A bird, swooping from the night and onto Mother Scaer’s shoulder. A crow, folding its wings and staring unblinking with yellow eyes.
‘Bright Yilling has come!’ it shrieked. And suddenly Skara was back in the darkness, the mad light of fires outside the windows, the white hand reaching out to touch her face. She felt her guts churn and her knees tremble, had to clutch at Raith’s arm to stop herself from falling.
In silence Mother Scaer unpeeled the scrap of paper from her crow’s leg. In silence she read the markings, her stony face growing stonier yet. In silence Skara felt the fear settling ever deeper on her like drifting snow, like a great stone crushing out her breath, acid tickling the back of her throat.
She remembered what her grandfather used to tell her. Victory is a fine feeling. But always a fleeting one.
Her voice was tiny in the night. ‘What is it?’
‘More dark news,’ said Mother Scaer. ‘I know where Bright Yilling has been.’
The Price
Rulf always said there was no place to forget your troubles like the prow of a ship under full sail, where your worst enemy was the wind and your biggest worry the next wave but one. It surely seemed like wisdom to Koll as he clung grinning to the prow-beast, relishing the spray on his face and the salt on his lips.

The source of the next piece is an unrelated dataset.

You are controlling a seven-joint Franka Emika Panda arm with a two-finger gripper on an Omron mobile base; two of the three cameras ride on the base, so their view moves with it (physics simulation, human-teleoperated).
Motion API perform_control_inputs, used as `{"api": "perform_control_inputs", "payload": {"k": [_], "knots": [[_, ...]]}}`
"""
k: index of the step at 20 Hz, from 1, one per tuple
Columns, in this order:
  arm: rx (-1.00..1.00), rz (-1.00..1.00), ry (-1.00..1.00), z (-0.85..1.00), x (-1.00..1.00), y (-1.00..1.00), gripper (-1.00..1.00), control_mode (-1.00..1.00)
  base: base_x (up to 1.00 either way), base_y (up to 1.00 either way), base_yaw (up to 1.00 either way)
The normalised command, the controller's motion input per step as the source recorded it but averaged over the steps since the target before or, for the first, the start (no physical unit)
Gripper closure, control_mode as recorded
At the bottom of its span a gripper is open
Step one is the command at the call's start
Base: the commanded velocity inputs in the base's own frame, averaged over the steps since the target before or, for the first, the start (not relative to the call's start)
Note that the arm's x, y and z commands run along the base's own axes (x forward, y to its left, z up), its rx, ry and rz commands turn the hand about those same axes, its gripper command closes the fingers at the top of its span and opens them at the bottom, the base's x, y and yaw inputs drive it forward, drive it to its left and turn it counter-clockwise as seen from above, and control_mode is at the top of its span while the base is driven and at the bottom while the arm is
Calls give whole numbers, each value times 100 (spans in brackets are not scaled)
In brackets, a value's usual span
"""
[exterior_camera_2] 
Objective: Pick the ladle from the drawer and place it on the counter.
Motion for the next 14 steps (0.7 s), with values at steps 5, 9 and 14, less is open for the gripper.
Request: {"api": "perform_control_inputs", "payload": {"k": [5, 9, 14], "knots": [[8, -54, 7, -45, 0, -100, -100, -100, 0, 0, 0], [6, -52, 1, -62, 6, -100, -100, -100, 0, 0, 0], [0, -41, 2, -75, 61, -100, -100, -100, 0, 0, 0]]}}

But the gods love to laugh at a happy man.
A quick arm snaked around his shoulders. It might not have been as big an arm as Brand’s but the strength in it was just as frightening, the dangling knuckles scabbed and scarred, the elf-bangle won from fighting seven men alone glowing a faint orange.
‘Nearly back home.’ Thorn took a long breath through her bent nose, and nodded towards the ragged line of Gettland’s hills just showing on the horizon. ‘You’ll be seeing Rin again, I reckon?’
Koll sighed. ‘You can sheathe the threats. Brand already gave me the talk-’
‘Brand doesn’t talk loud enough. He’s an easy-going man. The gods know he has to be, to put up with me. But I married Brand.’ Thorn flicked at the red-gold key around her neck and set it swinging by its chain. ‘So Rin’s my sister too. And I’m not so easy-going. I’ve always liked you and I don’t like anyone, but you see where I’m headed with this?’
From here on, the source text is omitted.